Slate (Breaking the Declan Brothers #2) (4 page)

“That’s probably not a good idea,” Jax starts to say.

Emmie grabs my hand. “Come on, I’ll show you where his room is; we’ll check to see if he’s awake yet.”

“Wait,” Zeke and Jax both holler, following us down the hall.

When Emmie stops, Zeke jumps in front of the door. “He’s real grumpy when he gets up. Why don’t you come back a little later—”

Something is off here. I feel it. For some reason, they really don’t want me to go into Slate’s room. “What? Does he have a girl in there with him?”

Zeke’s nose scrunches. “No.”

“Then get out of my way.” I give him a push, and he too easily gives in, moving to the left.

“Rayna,” Jax says from behind me, “you really don’t want to go in there.”

I reach for the knob, turn it, and open the door. The sunlight streams brightly through the window.
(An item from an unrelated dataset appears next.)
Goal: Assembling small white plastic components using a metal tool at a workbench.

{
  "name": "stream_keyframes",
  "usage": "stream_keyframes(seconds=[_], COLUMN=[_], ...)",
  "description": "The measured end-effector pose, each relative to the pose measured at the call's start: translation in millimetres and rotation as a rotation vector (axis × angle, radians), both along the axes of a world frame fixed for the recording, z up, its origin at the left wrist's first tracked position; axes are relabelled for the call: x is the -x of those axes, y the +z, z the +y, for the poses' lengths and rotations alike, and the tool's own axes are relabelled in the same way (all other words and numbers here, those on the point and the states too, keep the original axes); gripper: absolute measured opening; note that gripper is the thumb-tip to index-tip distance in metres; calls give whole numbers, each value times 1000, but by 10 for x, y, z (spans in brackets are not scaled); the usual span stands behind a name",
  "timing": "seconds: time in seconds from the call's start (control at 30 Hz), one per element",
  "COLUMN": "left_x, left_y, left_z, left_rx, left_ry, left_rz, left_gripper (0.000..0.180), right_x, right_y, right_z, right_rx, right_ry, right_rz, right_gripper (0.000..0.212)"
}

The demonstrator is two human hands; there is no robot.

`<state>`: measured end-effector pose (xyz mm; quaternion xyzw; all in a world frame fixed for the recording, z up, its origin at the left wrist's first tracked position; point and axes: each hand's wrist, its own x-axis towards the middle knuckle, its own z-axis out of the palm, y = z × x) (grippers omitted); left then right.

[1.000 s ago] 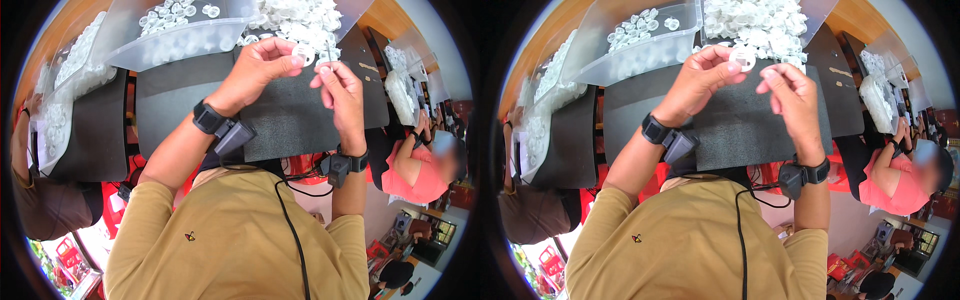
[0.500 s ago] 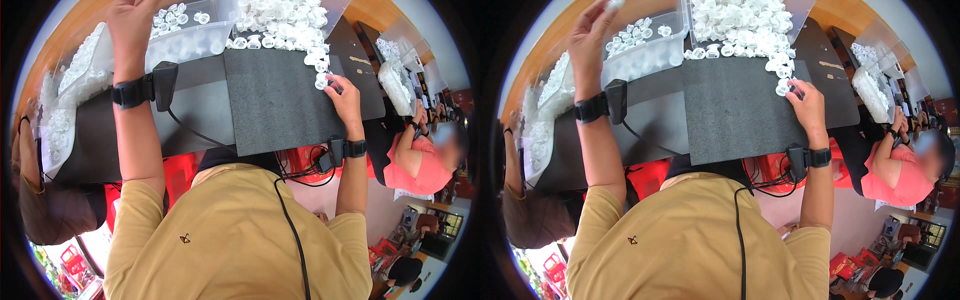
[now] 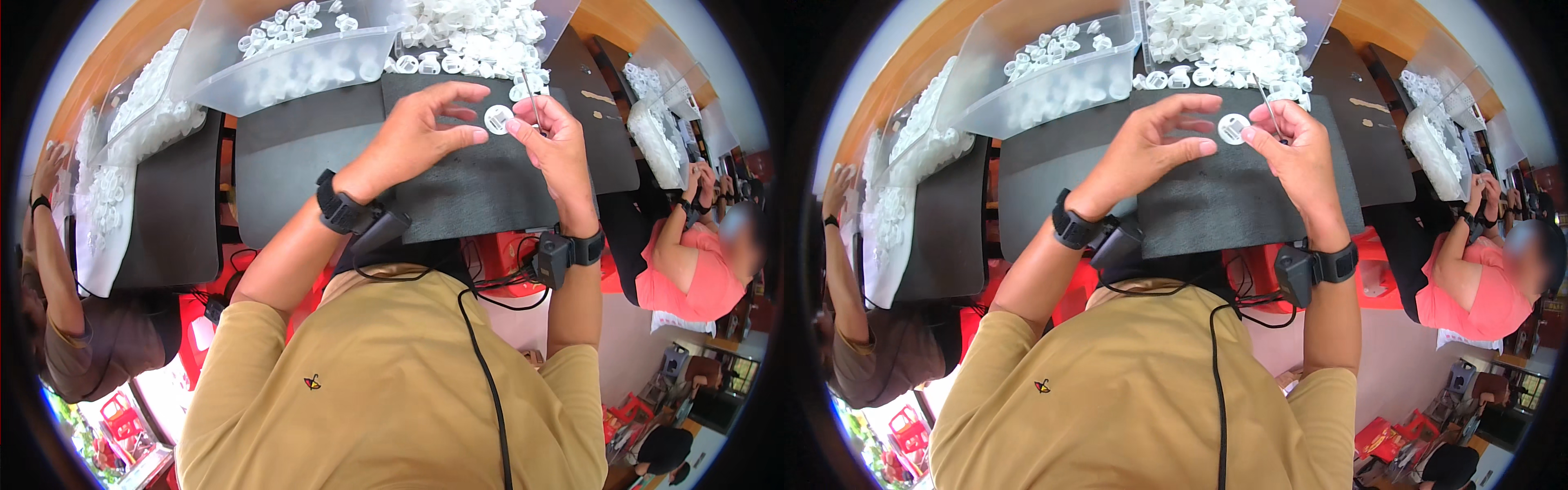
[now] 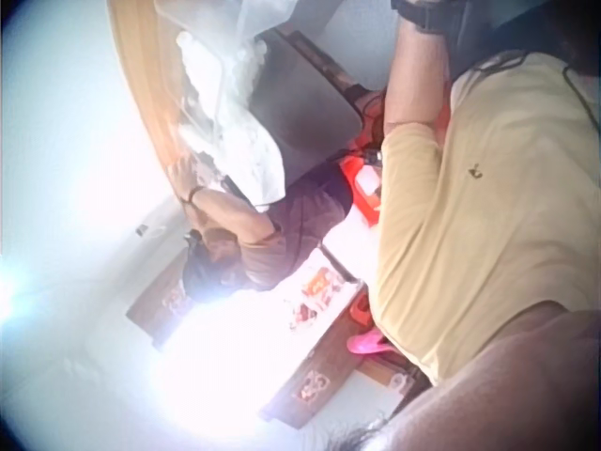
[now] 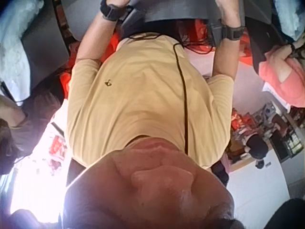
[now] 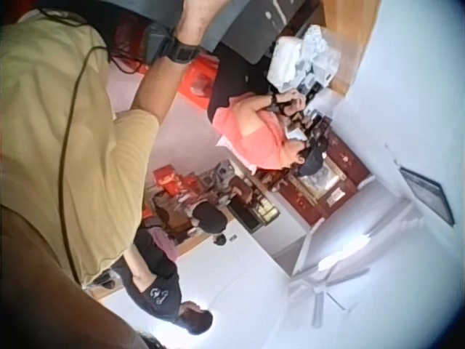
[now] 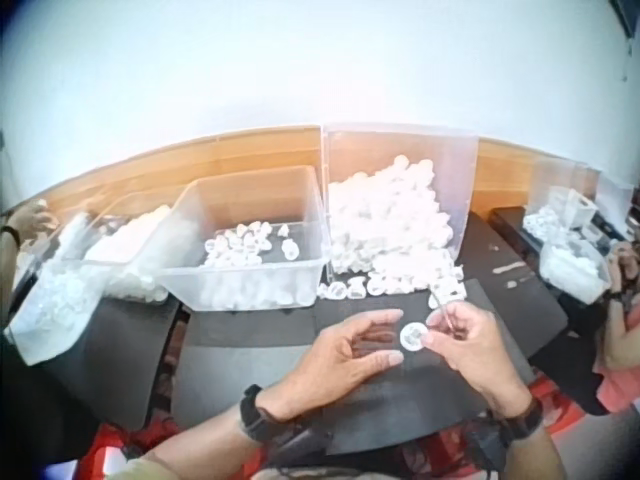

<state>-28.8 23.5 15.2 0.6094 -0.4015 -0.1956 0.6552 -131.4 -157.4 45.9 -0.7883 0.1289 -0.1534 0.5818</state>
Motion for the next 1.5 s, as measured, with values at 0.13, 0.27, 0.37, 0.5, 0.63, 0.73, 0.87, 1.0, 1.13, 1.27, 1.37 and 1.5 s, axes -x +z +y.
stream_keyframes(seconds=[0.13, 0.27, 0.37, 0.5, 0.63, 0.73, 0.87, 1.0, 1.13, 1.27, 1.37, 1.5], left_x=[26, 23, 59, 0, -89, -63, -24, -8, -12, -3, 1, -74], left_y=[-15, -15, 27, 21, 24, 64, 60, 51, 86, 141, 142, 60], left_z=[8, 101, 138, 192, 228, 231, 225, 229, 233, 236, 227, 150], left_rx=[89, 192, 292, 256, 180, 191, 183, 222, 214, 164, 140, 169], left_ry=[-71, -91, -75, -105, -228, -193, -179, -169, -144, -118, -99, -116], left_rz=[270, 413, 502, 564, 553, 540, 548, 465, 419, 393, 372, 496], left_gripper=[36, 34, 31, 30, 31, 31, 32, 31, 29, 29, 29, 29], right_x=[-11, -14, -9, -23, -49, -63, -70, -78, -90, -101, -100, -75], right_y=[69, 164, 174, 138, 158, 172, 99, 59, 54, 73, 77, 54], right_z=[167, 310, 389, 428, 416, 434, 463, 443, 418, 400, 389, 408], right_rx=[-116, -229, -276, -297, -246, -275, -291, -395, -486, -466, -405, -181], right_ry=[109, 138, 129, 159, 142, 148, 105, 95, 149, 146, 155, 45], right_rz=[-13, -23, -44, -45, -82, -63, -111, -133, -119, -118, -118, -85], right_gripper=[18, 16, 15, 16, 15, 14, 14, 14, 13, 14, 16, 20])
I take a step in. It’s quiet. In jeans and a t-shirt, Slate’s still body lays on the bed. I walk over to him. His pale skin strengthens the redness of his scars. My chest squeezes tight.

“Hey.” I nudge his shoulder. He doesn’t flinch. I do it again, but still, no response. I glance at Emmie, Jax, and Zeke huddled in the doorway, but after getting no response from them either, I look around the room and my gaze halts at the nightstand. I reach down and pick up one of the prescription bottles—Ambien, a sleeping pill. I set it down and pick up another one, hydrocodone, a pain pill. I shake it and it’s empty. I go for the third one, but it’s not labeled. I open it and dump a variety of pills into my hand. I put the pills back into the bottle, close it, and go to leave the room. They all move out of my way. I turn around, close the door, and cross my arms over my chest.

I glare at all of them, pausing at Emmie. “Did you know about this?”

“No…” She shoots another questioning look Jax’s way. “I didn’t.”

“I want to know everything,” I say to both brothers.

“Rayna, this isn’t your problem,” Jax says.

“It’s okay, Jax. You and Emmie can go. I’ll tell her.”

“Fuck that, you should just leave,” he says to me, and then looks over at Zeke. “She doesn’t need this shit. He’s not her problem anymore. He’s ours.”

I touch him on the arm. Jax, always the protector. “I want to know, Jax.”

He stares at me for a long moment. Emmie gives me a faint smile and takes Jax’s hand. “Come on, handsome. I’m starving, make me something to eat.”

He brushes a hand through his hair. “We tried, Rayna. We did, but he doesn’t want our help,” he says before leaving with Emmie.

I watch Jax walk away, and after working at a drug rehab facility for a few months, I recognize that defeated look. I turn back to Zeke. “Everything,” I emphasize.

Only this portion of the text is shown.